Husic Brooke E, McKiernan Keri A, Wayment-Steele Hannah K, Sultan Mohammad M, Pande Vijay S
Department of Chemistry, Stanford University , Stanford, California 94305, United States.
J Chem Theory Comput. 2018 Feb 13;14(2):1071-1082. doi: 10.1021/acs.jctc.7b01004. Epub 2018 Jan 24.
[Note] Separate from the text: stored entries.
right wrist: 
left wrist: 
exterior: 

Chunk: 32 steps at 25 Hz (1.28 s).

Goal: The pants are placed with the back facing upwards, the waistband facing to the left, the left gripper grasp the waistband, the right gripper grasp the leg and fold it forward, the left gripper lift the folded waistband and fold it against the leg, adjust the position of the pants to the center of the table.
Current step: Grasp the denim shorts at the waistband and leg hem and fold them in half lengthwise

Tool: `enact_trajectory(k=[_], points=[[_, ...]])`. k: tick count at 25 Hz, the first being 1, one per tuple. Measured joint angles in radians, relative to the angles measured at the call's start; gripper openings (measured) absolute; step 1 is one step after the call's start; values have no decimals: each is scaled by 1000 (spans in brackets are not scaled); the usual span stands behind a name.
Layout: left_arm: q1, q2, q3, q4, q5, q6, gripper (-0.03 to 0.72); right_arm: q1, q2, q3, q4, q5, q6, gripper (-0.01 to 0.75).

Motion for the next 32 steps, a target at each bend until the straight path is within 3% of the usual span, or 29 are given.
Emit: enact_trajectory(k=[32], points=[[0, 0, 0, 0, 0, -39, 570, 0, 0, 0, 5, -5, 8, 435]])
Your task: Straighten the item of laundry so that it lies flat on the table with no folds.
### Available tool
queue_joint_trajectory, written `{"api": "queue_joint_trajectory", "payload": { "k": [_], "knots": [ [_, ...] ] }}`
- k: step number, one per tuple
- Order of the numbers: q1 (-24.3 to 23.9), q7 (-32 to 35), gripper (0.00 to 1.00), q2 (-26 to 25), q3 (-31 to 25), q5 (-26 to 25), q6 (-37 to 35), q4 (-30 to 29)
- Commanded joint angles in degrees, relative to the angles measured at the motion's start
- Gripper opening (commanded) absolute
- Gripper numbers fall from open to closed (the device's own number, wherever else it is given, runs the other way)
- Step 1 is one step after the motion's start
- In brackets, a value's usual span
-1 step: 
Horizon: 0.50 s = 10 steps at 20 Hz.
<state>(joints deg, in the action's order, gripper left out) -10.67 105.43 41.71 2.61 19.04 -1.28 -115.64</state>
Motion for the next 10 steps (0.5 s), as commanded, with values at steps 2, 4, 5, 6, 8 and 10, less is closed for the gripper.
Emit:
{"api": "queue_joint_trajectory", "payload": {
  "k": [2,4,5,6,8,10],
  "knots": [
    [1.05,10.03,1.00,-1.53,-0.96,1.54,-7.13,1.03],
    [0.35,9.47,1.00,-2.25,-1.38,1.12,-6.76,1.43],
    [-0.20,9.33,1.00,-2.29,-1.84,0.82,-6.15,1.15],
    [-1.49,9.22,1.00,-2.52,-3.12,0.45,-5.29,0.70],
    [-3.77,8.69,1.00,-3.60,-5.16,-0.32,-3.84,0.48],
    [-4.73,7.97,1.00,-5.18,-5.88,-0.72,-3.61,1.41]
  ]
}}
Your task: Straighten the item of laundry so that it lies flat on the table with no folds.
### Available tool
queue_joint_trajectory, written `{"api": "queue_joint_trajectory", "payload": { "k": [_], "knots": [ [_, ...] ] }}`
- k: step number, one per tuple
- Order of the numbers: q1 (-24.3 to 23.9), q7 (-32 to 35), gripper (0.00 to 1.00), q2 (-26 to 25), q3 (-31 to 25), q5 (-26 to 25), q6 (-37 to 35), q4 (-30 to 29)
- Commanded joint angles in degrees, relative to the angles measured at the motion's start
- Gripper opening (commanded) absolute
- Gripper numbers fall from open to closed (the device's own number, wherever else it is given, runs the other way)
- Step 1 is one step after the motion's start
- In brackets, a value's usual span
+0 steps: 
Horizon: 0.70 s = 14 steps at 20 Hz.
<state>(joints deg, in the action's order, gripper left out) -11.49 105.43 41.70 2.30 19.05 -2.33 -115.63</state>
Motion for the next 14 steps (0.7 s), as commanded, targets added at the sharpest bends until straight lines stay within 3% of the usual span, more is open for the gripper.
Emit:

Markov state models (MSMs) are a powerful framework for the analysis of molecular dynamics data sets, such as protein folding simulations, because of their straightforward construction and statistical rigor. The coarse-graining of MSMs into an interpretable number of macrostates is a crucial step for connecting theoretical results with experimental observables. Here we present the minimum variance clustering approach (MVCA) for the coarse-graining of MSMs into macrostate models. The method utilizes agglomerative clustering with Ward's minimum variance objective function, and the similarity of the microstate dynamics is determined using the Jensen-Shannon divergence between the corresponding rows in the MSM transition probability matrix. We first show that MVCA produces intuitive results for a simple tripeptide system and is robust toward long-duration statistical artifacts. MVCA is then applied to two protein folding simulations of the same protein in different force fields to demonstrate that a different number of macrostates is appropriate for each model, revealing a misfolded state present in only one of the simulations. Finally, we show that the same method can be used to analyze a data set containing many MSMs from simulations in different force fields by aggregating them into groups and quantifying their dynamical similarity in the context of force field parameter choices. The minimum variance clustering approach with the Jensen-Shannon divergence provides a powerful tool to group dynamics by similarity, both among model states and among dynamical models themselves.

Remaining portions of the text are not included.